DIRECTIONS FOR THIS TASK:
Retype the whole listing below, character for character.

DATA BELOW:
<<<<
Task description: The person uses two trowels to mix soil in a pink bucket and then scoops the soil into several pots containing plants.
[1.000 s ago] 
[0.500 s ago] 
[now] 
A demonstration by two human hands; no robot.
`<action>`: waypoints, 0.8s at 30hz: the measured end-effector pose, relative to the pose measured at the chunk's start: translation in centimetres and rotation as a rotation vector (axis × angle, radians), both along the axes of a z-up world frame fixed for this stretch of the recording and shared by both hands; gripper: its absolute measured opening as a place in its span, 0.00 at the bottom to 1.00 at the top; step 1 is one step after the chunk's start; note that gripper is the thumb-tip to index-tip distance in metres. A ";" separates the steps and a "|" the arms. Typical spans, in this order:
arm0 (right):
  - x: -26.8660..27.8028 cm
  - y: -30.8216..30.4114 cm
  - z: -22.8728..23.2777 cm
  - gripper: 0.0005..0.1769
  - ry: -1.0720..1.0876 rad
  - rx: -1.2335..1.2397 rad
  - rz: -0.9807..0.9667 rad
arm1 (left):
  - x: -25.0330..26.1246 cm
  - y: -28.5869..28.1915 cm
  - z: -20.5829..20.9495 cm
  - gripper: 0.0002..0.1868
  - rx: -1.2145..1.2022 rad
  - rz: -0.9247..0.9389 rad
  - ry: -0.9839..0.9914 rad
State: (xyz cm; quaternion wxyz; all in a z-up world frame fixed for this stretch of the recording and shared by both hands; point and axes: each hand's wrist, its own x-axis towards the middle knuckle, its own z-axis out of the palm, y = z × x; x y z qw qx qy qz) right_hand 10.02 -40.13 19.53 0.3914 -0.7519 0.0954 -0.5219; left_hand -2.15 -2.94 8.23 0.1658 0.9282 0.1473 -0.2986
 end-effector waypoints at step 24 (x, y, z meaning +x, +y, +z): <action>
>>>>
ANSWER AREA:
Task description: The person uses two trowels to mix soil in a pink bucket and then scoops the soil into several pots containing plants.
[1.000 s ago] 
[0.500 s ago] 
[now] 
A demonstration by two human hands; no robot.
`<action>`: waypoints, 0.8s at 30hz: the measured end-effector pose, relative to the pose measured at the chunk's start: translation in centimetres and rotation as a rotation vector (axis × angle, radians), both along the axes of a z-up world frame fixed for this stretch of the recording and shared by both hands; gripper: its absolute measured opening as a place in its span, 0.00 at the bottom to 1.00 at the top; step 1 is one step after the chunk's start; note that gripper is the thumb-tip to index-tip distance in metres. A ";" separates the steps and a "|" the arms. Typical spans, in this order:
arm0 (right):
  - x: -26.8660..27.8028 cm
  - y: -30.8216..30.4114 cm
  - z: -22.8728..23.2777 cm
  - gripper: 0.0005..0.1769
  - ry: -1.0720..1.0876 rad
  - rx: -1.2335..1.2397 rad
  - rz: -0.9807..0.9667 rad
arm1 (left):
  - x: -25.0330..26.1246 cm
  - y: -28.5869..28.1915 cm
  - z: -20.5829..20.9495 cm
  - gripper: 0.0002..0.1868
  - rx: -1.2145..1.2022 rad
  - rz: -0.9247..0.9389 rad
  - ry: -0.9839..0.9914 rad
State: (xyz cm; quaternion wxyz; all in a z-up world frame fixed for this stretch of the recording and shared by both hands; point and axes: each hand's wrist, its own x-axis towards the middle knuckle, its own z-axis out of the palm, y = z × x; x y z qw qx qy qz) right_hand 10.02 -40.13 19.53 0.3914 -0.7519 0.0954 -0.5219; left_hand -2.15 -2.94 8.23 0.1658 0.9282 0.1473 -0.2986
 end-effector waypoints at step 24 (x, y, z meaning +x, +y, +z): <action>

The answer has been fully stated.